At least 4 first temperature detection devices, wherein the at least 4 first temperature detection devices are respectively and correspondingly arranged on the furnace wall of the boiler so as to respectively monitor the temperatures of the furnace walls close to the 4 powder feeding pipes;

2. The coal pulverizer system of claim 1, wherein: further comprises: the second temperature detection device is used for detecting the exhaust gas temperature of the boiler; the first smoke exhaust detection device is used for detecting the NOx content in smoke exhaust of the boiler; and the second smoke exhaust detection device is used for detecting the content of CO2 in smoke exhaust of the boiler.

3. The coal pulverizer system of claim 2, wherein: the fineness control device of the coal mill is in control connection with the second temperature detection device, the first smoke discharge detection device and the second smoke discharge detection device.

4. The coal pulverizer system of claim 1 or 2, wherein: the first pressure detection device is used for detecting the air outlet pressure of the coal mill; the fan control device of the coal mill is in control connection with the first pressure detection device and controls the air quantity of the fan according to the signal of the first pressure detection device.

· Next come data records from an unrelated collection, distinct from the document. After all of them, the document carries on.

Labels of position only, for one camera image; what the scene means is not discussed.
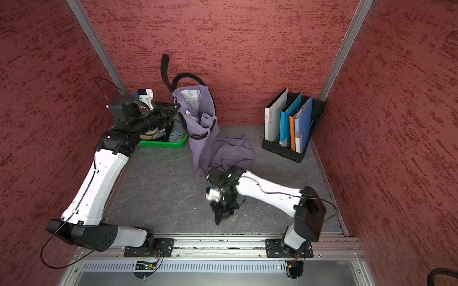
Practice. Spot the purple trousers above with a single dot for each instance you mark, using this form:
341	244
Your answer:
198	116

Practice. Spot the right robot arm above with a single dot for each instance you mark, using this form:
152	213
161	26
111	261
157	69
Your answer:
303	205

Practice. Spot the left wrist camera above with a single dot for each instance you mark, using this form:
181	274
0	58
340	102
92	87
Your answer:
146	96

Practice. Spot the right aluminium corner post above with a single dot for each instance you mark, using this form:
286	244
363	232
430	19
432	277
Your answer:
347	42

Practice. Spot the aluminium front rail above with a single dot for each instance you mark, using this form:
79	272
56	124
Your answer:
226	260

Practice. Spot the grey clothes in basket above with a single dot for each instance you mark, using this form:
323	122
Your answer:
176	134

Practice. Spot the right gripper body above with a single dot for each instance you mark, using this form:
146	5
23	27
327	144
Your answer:
227	204

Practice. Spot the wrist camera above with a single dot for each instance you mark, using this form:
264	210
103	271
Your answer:
146	96
214	193

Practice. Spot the left aluminium corner post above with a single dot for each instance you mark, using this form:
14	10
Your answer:
88	28

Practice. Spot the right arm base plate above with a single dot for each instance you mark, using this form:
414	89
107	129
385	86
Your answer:
288	248

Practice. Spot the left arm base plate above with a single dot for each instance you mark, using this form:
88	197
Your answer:
154	247

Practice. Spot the white folder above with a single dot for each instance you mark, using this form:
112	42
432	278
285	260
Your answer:
272	116

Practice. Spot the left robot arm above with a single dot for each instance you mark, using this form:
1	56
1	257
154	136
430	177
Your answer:
81	224

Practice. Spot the blue folder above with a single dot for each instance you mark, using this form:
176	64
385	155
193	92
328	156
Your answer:
302	124

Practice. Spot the black file rack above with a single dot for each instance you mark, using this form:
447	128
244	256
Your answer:
318	108

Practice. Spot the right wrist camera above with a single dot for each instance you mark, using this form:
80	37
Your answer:
214	193

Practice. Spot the green plastic basket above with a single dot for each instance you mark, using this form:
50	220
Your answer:
162	144

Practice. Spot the aluminium corner post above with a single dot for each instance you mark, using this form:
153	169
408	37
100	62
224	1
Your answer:
347	42
88	28

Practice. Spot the orange folder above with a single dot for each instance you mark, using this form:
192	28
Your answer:
292	131

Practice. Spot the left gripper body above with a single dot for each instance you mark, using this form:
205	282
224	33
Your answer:
158	117

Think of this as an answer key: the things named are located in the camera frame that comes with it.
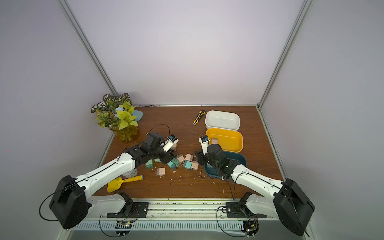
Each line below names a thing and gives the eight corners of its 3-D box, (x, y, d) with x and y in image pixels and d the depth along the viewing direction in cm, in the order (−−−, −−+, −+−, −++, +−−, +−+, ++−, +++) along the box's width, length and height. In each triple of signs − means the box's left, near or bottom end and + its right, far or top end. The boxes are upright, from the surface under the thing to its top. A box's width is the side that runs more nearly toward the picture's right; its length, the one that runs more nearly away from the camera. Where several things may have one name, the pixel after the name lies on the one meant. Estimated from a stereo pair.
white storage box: (205, 134, 106) (206, 129, 101) (205, 116, 117) (205, 110, 112) (240, 134, 106) (242, 129, 100) (236, 115, 117) (238, 110, 112)
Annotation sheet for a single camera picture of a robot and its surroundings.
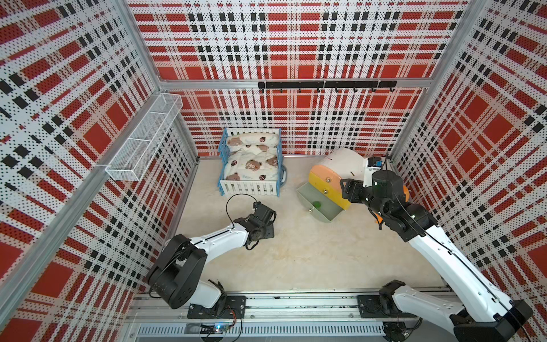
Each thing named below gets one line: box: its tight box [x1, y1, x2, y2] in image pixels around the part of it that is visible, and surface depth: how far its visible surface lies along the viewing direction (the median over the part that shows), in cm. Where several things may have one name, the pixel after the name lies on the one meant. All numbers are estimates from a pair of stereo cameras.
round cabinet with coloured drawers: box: [297, 148, 365, 224], surface depth 92 cm
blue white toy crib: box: [217, 127, 288, 198], surface depth 107 cm
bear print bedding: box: [224, 133, 279, 181], surface depth 108 cm
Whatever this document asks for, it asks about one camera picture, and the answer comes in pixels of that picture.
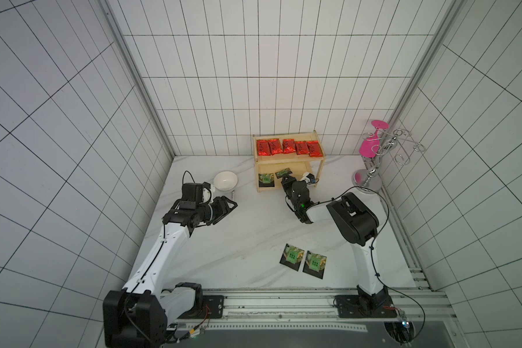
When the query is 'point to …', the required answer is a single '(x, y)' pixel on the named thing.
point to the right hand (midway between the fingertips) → (274, 173)
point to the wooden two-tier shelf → (279, 154)
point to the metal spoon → (233, 195)
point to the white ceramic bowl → (225, 180)
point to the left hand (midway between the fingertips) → (231, 211)
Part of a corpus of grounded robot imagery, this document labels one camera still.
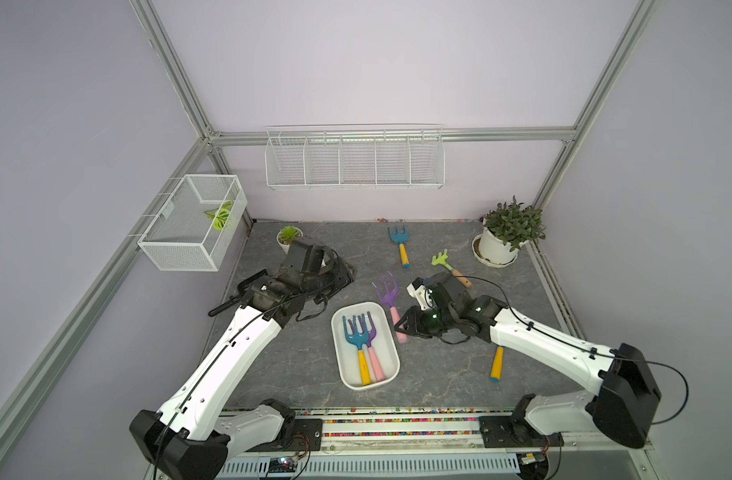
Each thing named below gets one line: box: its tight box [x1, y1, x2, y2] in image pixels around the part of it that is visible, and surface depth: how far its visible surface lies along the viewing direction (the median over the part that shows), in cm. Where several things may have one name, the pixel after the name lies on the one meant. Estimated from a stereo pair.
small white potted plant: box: [276, 225, 303, 255], surface depth 107 cm
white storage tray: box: [331, 302, 401, 391], surface depth 89 cm
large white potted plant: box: [479, 195, 547, 264], surface depth 96 cm
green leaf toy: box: [204, 201, 234, 231], surface depth 82 cm
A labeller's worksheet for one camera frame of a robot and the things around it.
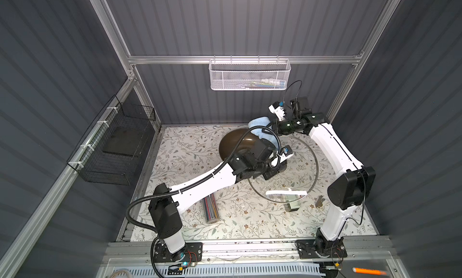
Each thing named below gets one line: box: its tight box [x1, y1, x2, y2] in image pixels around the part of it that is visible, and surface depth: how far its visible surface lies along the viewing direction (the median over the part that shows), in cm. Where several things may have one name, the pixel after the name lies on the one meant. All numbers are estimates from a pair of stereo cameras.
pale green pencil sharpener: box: [283, 196, 301, 213], surface depth 82 cm
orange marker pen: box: [352, 267, 389, 276], surface depth 71 cm
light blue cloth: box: [248, 116, 279, 151], surface depth 81 cm
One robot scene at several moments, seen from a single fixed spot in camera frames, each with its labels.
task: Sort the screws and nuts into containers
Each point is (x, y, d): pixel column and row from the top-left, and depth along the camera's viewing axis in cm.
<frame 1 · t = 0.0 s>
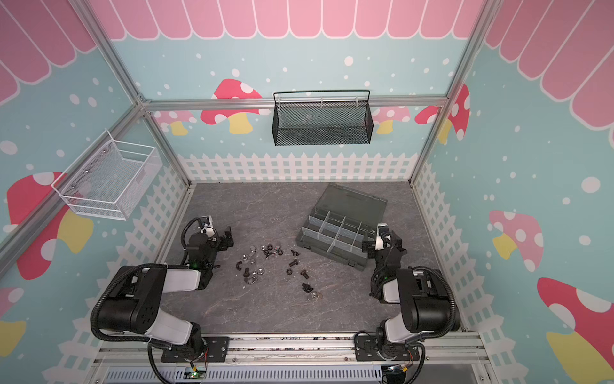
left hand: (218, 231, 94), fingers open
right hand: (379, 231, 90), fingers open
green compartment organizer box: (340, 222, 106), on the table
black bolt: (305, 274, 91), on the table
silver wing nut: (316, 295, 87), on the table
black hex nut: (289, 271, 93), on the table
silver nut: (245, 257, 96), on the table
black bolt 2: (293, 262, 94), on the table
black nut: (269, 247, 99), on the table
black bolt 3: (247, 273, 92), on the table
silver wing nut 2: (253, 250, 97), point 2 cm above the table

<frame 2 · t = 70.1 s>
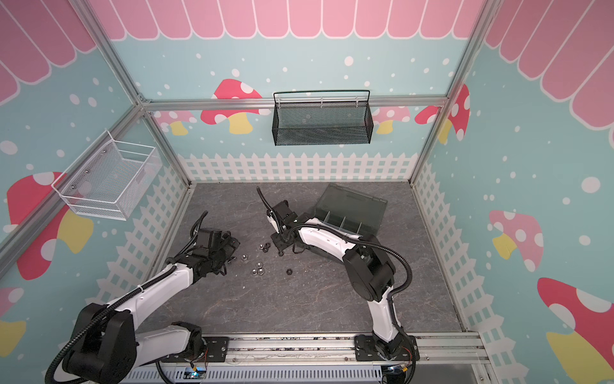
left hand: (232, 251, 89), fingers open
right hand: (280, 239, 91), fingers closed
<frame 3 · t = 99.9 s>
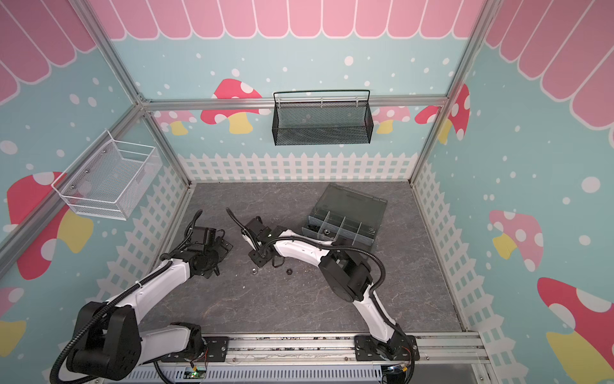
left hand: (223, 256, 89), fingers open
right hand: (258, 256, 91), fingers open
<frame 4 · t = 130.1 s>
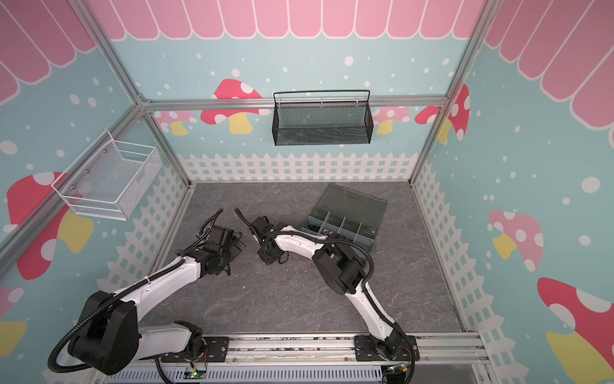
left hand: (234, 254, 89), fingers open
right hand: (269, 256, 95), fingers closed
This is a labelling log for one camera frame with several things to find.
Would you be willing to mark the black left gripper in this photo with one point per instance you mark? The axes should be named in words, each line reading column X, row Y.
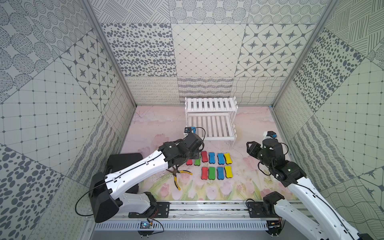
column 195, row 147

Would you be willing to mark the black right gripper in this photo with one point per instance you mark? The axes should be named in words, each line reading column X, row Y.
column 254, row 147

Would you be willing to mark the green eraser top shelf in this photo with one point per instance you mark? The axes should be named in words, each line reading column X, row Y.
column 197, row 162

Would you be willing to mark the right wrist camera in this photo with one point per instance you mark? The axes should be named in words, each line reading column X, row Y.
column 271, row 134

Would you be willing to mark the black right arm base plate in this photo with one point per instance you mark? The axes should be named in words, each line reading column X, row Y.
column 258, row 210

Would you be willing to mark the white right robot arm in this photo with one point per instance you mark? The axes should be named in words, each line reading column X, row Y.
column 326, row 223

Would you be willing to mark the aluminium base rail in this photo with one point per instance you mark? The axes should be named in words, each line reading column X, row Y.
column 200, row 215

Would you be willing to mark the green eraser shelf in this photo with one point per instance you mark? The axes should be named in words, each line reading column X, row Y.
column 197, row 162
column 212, row 173

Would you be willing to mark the blue eraser top shelf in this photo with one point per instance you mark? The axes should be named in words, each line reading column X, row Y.
column 221, row 159
column 212, row 159

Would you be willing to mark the red eraser top shelf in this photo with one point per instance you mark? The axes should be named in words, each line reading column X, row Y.
column 189, row 162
column 204, row 156

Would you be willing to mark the white slatted two-tier shelf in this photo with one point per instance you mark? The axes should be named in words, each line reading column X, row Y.
column 213, row 118

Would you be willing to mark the yellow eraser shelf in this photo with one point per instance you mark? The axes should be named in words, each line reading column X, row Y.
column 228, row 172
column 228, row 158

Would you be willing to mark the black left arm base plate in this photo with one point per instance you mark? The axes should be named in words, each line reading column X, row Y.
column 160, row 210

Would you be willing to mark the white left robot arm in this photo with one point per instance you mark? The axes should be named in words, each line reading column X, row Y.
column 108, row 193

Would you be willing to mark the yellow eraser top shelf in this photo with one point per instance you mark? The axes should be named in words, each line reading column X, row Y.
column 228, row 158

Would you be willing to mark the red eraser shelf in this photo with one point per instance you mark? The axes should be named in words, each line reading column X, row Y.
column 205, row 173
column 189, row 162
column 204, row 156

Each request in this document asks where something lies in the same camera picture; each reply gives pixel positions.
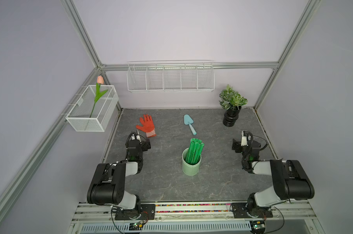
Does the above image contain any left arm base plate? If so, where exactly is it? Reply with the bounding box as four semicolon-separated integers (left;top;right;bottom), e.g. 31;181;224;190
114;203;156;220

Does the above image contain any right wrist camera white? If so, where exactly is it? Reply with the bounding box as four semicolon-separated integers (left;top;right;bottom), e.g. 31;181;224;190
241;131;248;146

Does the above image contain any bundle of green wrapped straws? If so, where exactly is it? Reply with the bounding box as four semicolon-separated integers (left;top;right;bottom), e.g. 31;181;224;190
184;138;205;165

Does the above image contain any aluminium front rail frame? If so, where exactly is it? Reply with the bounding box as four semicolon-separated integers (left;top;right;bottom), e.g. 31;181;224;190
68;200;325;234

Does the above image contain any white mesh side basket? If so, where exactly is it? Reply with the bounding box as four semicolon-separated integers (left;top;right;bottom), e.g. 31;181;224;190
65;84;119;132

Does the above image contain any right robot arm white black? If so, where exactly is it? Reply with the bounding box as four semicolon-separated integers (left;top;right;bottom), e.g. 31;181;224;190
232;139;315;216

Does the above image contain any pink artificial tulip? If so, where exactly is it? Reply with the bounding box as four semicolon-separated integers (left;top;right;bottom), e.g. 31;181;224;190
90;76;108;118

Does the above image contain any red work glove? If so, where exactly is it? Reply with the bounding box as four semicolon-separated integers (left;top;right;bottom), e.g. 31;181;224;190
136;115;157;138

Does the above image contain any white wire wall shelf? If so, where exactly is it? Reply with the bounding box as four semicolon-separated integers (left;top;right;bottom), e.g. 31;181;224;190
127;60;215;92

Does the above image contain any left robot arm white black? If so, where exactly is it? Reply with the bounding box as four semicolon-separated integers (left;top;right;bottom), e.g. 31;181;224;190
87;136;151;214

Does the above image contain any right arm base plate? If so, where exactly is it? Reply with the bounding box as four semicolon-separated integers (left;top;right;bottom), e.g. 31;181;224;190
229;202;273;219

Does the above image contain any white vented cable duct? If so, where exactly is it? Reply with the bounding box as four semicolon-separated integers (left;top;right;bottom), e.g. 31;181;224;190
80;221;252;234

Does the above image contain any light green metal cup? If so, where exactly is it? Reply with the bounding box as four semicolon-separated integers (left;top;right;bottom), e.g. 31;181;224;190
182;148;201;176

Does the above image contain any light blue garden trowel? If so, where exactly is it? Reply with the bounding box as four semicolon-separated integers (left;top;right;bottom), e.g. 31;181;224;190
183;114;197;136

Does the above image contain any green plant in black pot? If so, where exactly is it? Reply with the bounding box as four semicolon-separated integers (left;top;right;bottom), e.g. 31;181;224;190
219;84;248;127

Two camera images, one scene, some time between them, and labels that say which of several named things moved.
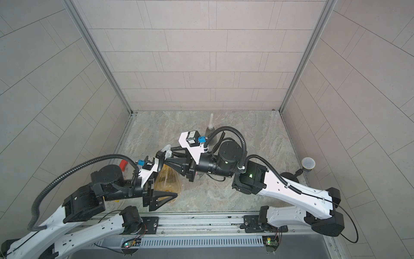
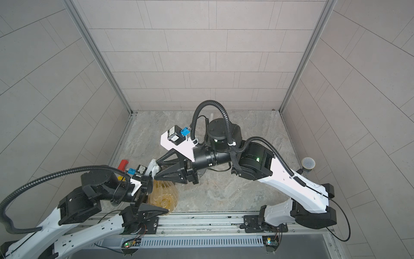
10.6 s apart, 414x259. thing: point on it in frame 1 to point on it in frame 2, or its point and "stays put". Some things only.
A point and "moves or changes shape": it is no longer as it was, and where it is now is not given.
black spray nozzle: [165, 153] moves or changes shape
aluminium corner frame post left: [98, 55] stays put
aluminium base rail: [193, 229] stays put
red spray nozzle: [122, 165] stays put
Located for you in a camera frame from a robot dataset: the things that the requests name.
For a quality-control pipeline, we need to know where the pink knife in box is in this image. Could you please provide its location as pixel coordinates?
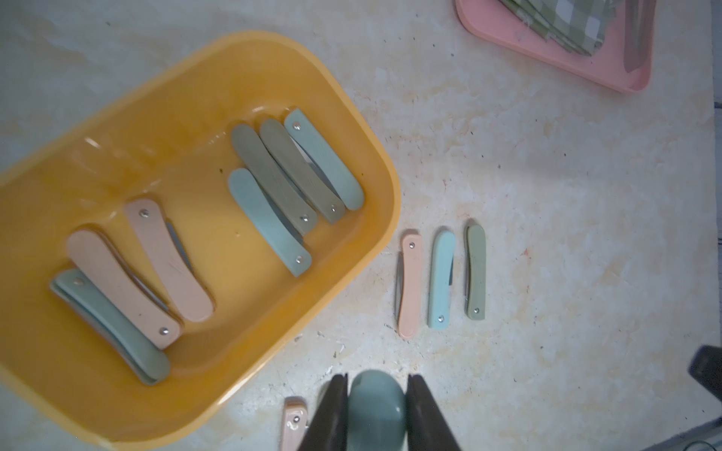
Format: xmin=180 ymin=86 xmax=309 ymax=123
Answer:
xmin=124 ymin=198 xmax=214 ymax=322

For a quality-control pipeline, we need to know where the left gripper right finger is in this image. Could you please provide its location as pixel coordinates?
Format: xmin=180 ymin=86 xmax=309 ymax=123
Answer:
xmin=405 ymin=375 xmax=461 ymax=451

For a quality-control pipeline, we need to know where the green knife in box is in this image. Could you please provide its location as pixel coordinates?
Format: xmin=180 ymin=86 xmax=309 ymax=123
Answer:
xmin=284 ymin=109 xmax=365 ymax=210

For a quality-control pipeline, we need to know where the pink plastic tray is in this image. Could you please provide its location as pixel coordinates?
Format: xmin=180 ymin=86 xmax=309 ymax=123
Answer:
xmin=455 ymin=0 xmax=652 ymax=94

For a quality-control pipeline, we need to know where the green checkered cloth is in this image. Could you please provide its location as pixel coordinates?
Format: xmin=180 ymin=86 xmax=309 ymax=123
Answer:
xmin=500 ymin=0 xmax=620 ymax=56

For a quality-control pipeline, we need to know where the olive knife in box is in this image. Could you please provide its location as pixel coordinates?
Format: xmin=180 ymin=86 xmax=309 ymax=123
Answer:
xmin=259 ymin=118 xmax=346 ymax=225
xmin=231 ymin=123 xmax=318 ymax=236

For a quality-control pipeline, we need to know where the teal folding knife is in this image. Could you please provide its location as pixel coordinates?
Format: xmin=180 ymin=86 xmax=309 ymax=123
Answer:
xmin=50 ymin=269 xmax=171 ymax=385
xmin=347 ymin=369 xmax=406 ymax=450

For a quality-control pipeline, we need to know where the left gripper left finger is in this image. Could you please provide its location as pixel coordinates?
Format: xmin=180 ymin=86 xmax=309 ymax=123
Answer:
xmin=298 ymin=374 xmax=349 ymax=451

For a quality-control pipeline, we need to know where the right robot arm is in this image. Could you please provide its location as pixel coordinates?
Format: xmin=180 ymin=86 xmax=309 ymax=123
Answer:
xmin=688 ymin=345 xmax=722 ymax=401

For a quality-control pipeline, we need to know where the yellow plastic storage box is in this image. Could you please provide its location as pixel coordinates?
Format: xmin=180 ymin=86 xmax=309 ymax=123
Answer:
xmin=1 ymin=31 xmax=400 ymax=450

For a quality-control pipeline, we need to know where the pink folding fruit knife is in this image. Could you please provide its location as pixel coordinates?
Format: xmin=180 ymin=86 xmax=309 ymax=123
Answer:
xmin=397 ymin=233 xmax=423 ymax=339

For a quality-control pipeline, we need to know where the teal knife in box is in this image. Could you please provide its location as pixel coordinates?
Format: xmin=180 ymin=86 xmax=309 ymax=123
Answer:
xmin=228 ymin=168 xmax=312 ymax=277

5. The coal pulverizer system of claim 1 or 2, wherein: further comprises: and the lubricating system detection device is used for detecting oil pressure, oil temperature and differential pressure of the lubricating system.

6. The coal pulverizer system of claim 1 or 2, wherein: further comprises: the speed reducer system detection device is used for detecting the oil temperature and the differential pressure of the speed reducer system.

7. The coal pulverizer system of claim 1 or 2, wherein: the shape and the pipe diameter of the at least 4 powder feeding pipes are consistent.

8. The coal pulverizer system of claim 1 or 2, wherein: the at least 4 powder feeding pipes are uniformly arranged around the boiler in a surrounding mode and are positioned on the same horizontal plane.

9. The coal pulverizer system of claim 1 or 2, wherein: the coal pulverizer also comprises a visualization device, wherein the visualization device is used for displaying the operation parameters of the coal pulverizer.

10. The coal pulverizer system of claim 1 or 2, wherein: the 4 first temperature detection devices are respectively arranged at the furnace walls of the boiler.